• Work to be completed:
Everything from the line with "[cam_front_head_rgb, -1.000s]" down to the line with "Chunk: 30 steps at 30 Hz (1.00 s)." below must be printed exactly, those two lines included. Exclude pictures.

• Provided material:
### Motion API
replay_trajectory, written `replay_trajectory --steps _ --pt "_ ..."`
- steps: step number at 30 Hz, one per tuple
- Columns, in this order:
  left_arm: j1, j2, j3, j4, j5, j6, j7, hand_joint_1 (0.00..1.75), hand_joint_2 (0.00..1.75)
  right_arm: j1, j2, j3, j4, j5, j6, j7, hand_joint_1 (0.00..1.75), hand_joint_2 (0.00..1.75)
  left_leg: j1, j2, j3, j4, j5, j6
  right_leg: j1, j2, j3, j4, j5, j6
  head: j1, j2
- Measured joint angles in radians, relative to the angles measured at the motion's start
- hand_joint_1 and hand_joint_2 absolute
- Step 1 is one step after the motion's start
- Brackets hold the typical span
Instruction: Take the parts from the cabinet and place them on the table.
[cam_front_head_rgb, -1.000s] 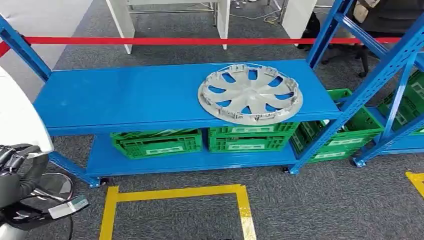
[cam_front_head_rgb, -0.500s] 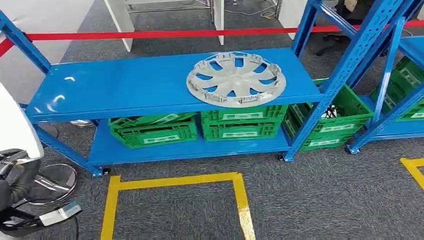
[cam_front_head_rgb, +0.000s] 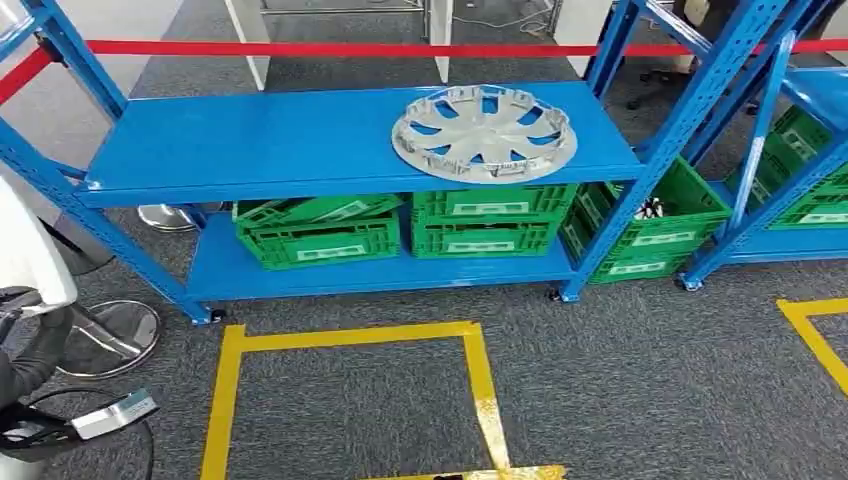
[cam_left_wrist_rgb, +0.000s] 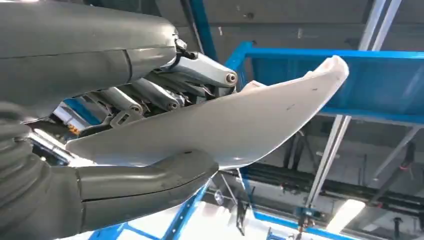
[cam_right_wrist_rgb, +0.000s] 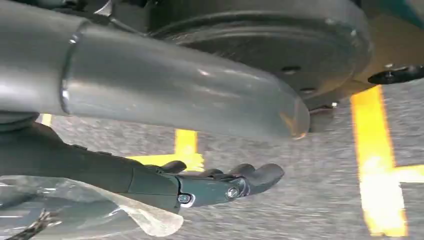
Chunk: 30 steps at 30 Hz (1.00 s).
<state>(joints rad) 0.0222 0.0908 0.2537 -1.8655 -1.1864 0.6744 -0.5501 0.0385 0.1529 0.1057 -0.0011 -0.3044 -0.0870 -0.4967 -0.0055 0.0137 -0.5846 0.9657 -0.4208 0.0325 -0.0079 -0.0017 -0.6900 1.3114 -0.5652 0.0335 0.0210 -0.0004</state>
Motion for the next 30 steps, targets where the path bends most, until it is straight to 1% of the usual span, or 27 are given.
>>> replay_trajectory --steps 1,2,3,4,5,6,7,8,9,10,12,13,14,15,16,18,19,20,22,23,24,25,26,27,28,29,30 --pt "-0.006 -0.001 -0.004 0.004 -0.001 0.000 0.000 1.75 1.75 0.001 0.001 -0.004 0.000 0.000 0.000 0.000 0.00 0.00 -0.001 0.000 -0.017 0.003 0.011 -0.002 0.000 0.000 0.047 -0.049 0.041 -0.003 0.000 0.000" --pt "-0.013 -0.002 -0.006 0.007 -0.003 0.000 0.000 1.75 1.75 0.001 0.001 -0.007 0.000 0.000 0.000 0.000 0.00 0.00 -0.001 0.000 -0.032 0.006 0.021 -0.005 0.000 0.000 0.116 -0.135 0.063 -0.007 0.000 0.000" --pt "-0.019 -0.002 -0.010 0.008 -0.008 0.000 0.000 1.75 1.75 -0.001 0.002 -0.009 0.000 0.000 0.001 0.000 0.00 0.00 -0.001 0.000 -0.038 0.013 0.031 -0.009 0.001 -0.001 0.195 -0.241 0.046 -0.013 0.000 0.000" --pt "-0.025 -0.003 -0.013 0.008 -0.010 0.000 0.000 1.75 1.75 -0.003 0.002 -0.010 0.000 0.000 0.001 0.000 0.00 0.00 -0.006 0.001 -0.049 0.021 0.038 -0.014 0.005 -0.001 0.265 -0.342 0.005 -0.013 0.002 0.000" --pt "-0.029 -0.003 -0.015 0.010 -0.010 0.000 0.000 1.75 1.75 -0.003 0.002 -0.013 0.000 0.000 0.002 0.000 0.00 0.00 -0.005 0.002 -0.052 0.021 0.049 -0.020 0.005 -0.001 0.266 -0.355 -0.005 -0.021 -0.001 0.000" --pt "-0.035 -0.003 -0.020 0.011 -0.011 0.000 0.000 1.75 1.75 -0.002 0.003 -0.015 0.000 0.000 0.002 0.000 0.00 0.00 -0.002 0.004 -0.052 0.019 0.057 -0.025 0.009 0.000 0.249 -0.355 0.000 -0.024 0.001 0.000" --pt "-0.039 -0.003 -0.024 0.012 -0.012 0.000 0.000 1.75 1.75 0.000 0.003 -0.015 0.000 0.003 0.000 0.000 0.00 0.00 0.000 0.003 -0.054 0.016 0.066 -0.032 0.011 0.000 0.244 -0.352 0.004 -0.030 0.001 0.000" --pt "-0.043 -0.003 -0.026 0.013 -0.015 0.000 0.000 1.75 1.75 0.002 0.003 -0.016 0.000 0.007 -0.005 -0.001 0.00 0.00 -0.001 0.003 -0.057 0.015 0.075 -0.038 0.005 -0.003 0.237 -0.358 0.020 -0.042 0.001 0.000" --pt "-0.047 -0.002 -0.026 0.015 -0.015 0.000 0.000 1.75 1.75 0.000 0.006 -0.016 0.002 0.012 -0.011 -0.003 0.00 0.00 0.003 -0.001 -0.066 0.027 0.040 -0.045 0.004 -0.006 0.226 -0.358 0.031 -0.051 0.003 0.000" --pt "-0.051 -0.001 -0.027 0.016 -0.015 0.000 0.001 1.75 1.75 -0.001 0.006 -0.016 0.002 0.014 -0.018 -0.005 0.00 0.00 0.004 -0.003 -0.074 0.068 -0.024 -0.053 0.005 -0.006 0.214 -0.357 0.043 -0.056 -0.004 0.000" --pt "-0.056 -0.001 -0.028 0.020 -0.018 0.000 0.006 1.75 1.75 -0.002 0.006 -0.016 0.002 0.019 -0.022 -0.006 0.00 0.00 0.007 -0.003 -0.104 0.222 -0.145 -0.063 0.006 -0.007 0.196 -0.355 0.067 -0.059 -0.009 0.000" --pt "-0.057 -0.001 -0.029 0.021 -0.018 0.000 0.009 1.75 1.75 -0.003 0.006 -0.016 0.002 0.021 -0.021 -0.003 0.00 0.00 0.009 -0.004 -0.115 0.299 -0.178 -0.065 0.006 -0.006 0.178 -0.352 0.080 -0.059 -0.009 0.000" --pt "-0.057 0.000 -0.031 0.022 -0.016 0.000 0.011 1.75 1.75 -0.003 0.006 -0.016 0.002 0.021 -0.019 0.001 0.00 0.00 0.010 -0.004 -0.113 0.338 -0.177 -0.066 0.007 -0.006 0.162 -0.349 0.091 -0.058 -0.009 0.000" --pt "-0.057 0.000 -0.032 0.023 -0.015 0.000 0.012 1.75 1.75 -0.002 0.006 -0.017 0.002 0.021 -0.016 0.002 0.00 0.00 0.011 -0.004 -0.090 0.335 -0.155 -0.066 0.007 -0.006 0.144 -0.344 0.099 -0.056 -0.009 0.000" --pt "-0.057 0.001 -0.032 0.023 -0.013 0.000 0.012 1.75 1.75 -0.002 0.006 -0.017 0.002 0.021 -0.014 0.001 0.00 0.00 0.012 -0.004 -0.050 0.286 -0.122 -0.065 0.007 -0.006 0.127 -0.339 0.108 -0.052 -0.009 0.000" --pt "-0.057 0.002 -0.034 0.023 -0.005 0.000 0.001 1.75 1.75 -0.003 0.006 -0.019 0.002 0.019 -0.008 0.000 0.00 0.00 0.012 -0.005 0.070 0.109 -0.070 -0.058 0.006 -0.005 0.104 -0.328 0.119 -0.045 -0.010 0.000" --pt "-0.057 0.002 -0.034 0.023 0.004 0.000 -0.008 1.75 1.75 -0.003 0.006 -0.022 0.002 0.018 -0.004 0.000 0.00 0.00 0.009 -0.007 0.119 0.029 -0.097 -0.052 0.010 -0.005 0.093 -0.324 0.123 -0.039 -0.009 0.000" --pt "-0.055 0.002 -0.034 0.022 0.015 0.000 -0.017 1.75 1.75 -0.003 0.006 -0.023 0.002 0.021 0.000 0.001 0.00 0.00 0.007 -0.009 0.130 -0.002 -0.103 -0.044 0.010 -0.006 0.089 -0.321 0.133 -0.032 -0.007 0.000" --pt "-0.051 0.001 -0.031 0.023 0.034 0.000 -0.023 1.75 1.75 -0.003 0.006 -0.023 0.002 0.031 0.000 0.005 0.00 0.00 0.001 -0.009 0.115 0.004 -0.097 -0.034 0.006 -0.007 0.080 -0.324 0.151 -0.019 -0.008 0.000" --pt "-0.048 0.001 -0.029 0.023 0.042 0.000 -0.024 1.75 1.75 -0.001 0.006 -0.023 0.002 0.036 0.000 0.006 0.00 0.00 0.001 -0.009 0.110 0.002 -0.090 -0.025 0.007 -0.006 0.078 -0.324 0.158 -0.013 -0.008 0.000" --pt "-0.048 0.001 -0.029 0.023 0.049 0.000 -0.024 1.75 1.75 -0.002 0.006 -0.023 0.003 0.036 0.001 0.006 0.00 0.00 0.009 -0.004 0.104 -0.004 -0.078 -0.013 0.005 -0.004 0.071 -0.319 0.144 -0.008 -0.008 0.000" --pt "-0.048 0.001 -0.029 0.023 0.053 0.000 -0.024 1.75 1.75 -0.001 0.006 -0.023 0.003 0.036 0.003 0.006 0.00 0.00 0.007 -0.002 0.093 -0.003 -0.069 -0.005 0.005 -0.002 0.050 -0.288 0.096 -0.003 -0.005 0.000" --pt "-0.047 0.001 -0.028 0.024 0.055 0.000 -0.024 1.75 1.75 -0.001 0.006 -0.023 0.003 0.036 0.006 0.009 0.00 0.00 0.007 -0.001 0.085 -0.003 -0.062 0.001 0.005 -0.001 0.035 -0.234 0.046 0.000 0.001 0.000" --pt "-0.046 0.001 -0.026 0.025 0.057 0.000 -0.024 1.75 1.75 -0.002 0.005 -0.023 0.003 0.036 0.007 0.009 0.00 0.00 0.005 0.000 0.071 -0.002 -0.051 0.004 0.005 -0.001 0.009 -0.140 -0.016 0.002 0.003 0.000" --pt "-0.046 0.001 -0.026 0.027 0.061 0.000 -0.026 1.75 1.75 -0.002 0.005 -0.024 0.003 0.036 0.010 0.009 0.00 0.00 0.003 0.000 0.057 0.000 -0.041 0.006 0.005 -0.002 -0.010 -0.065 -0.052 0.004 0.004 0.000" --pt "-0.046 0.001 -0.026 0.028 0.061 0.000 -0.027 1.75 1.75 -0.002 0.005 -0.024 0.003 0.035 0.011 0.008 0.00 0.00 0.000 0.000 0.041 0.002 -0.031 0.006 0.005 -0.001 -0.018 -0.013 -0.061 0.004 0.003 0.000" --pt "-0.046 0.001 -0.026 0.030 0.062 0.000 -0.030 1.75 1.75 -0.002 0.005 -0.024 0.003 0.036 0.012 0.005 0.00 0.00 -0.002 0.000 0.027 0.006 -0.023 0.006 0.005 -0.001 -0.005 -0.007 -0.041 0.002 0.003 0.000"
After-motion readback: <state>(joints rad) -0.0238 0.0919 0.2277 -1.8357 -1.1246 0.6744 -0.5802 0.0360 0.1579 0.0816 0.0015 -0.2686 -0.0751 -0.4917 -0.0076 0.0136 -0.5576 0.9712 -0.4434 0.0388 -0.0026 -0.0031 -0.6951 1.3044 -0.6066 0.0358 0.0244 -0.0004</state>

• Answer to this exercise:
[cam_front_head_rgb, -1.000s] 
[cam_front_head_rgb, -0.500s] 
[cam_front_head_rgb, +0.000s] 
[cam_left_wrist_rgb, +0.000s] 
[cam_right_wrist_rgb, +0.000s] 
Chunk: 30 steps at 30 Hz (1.00 s).

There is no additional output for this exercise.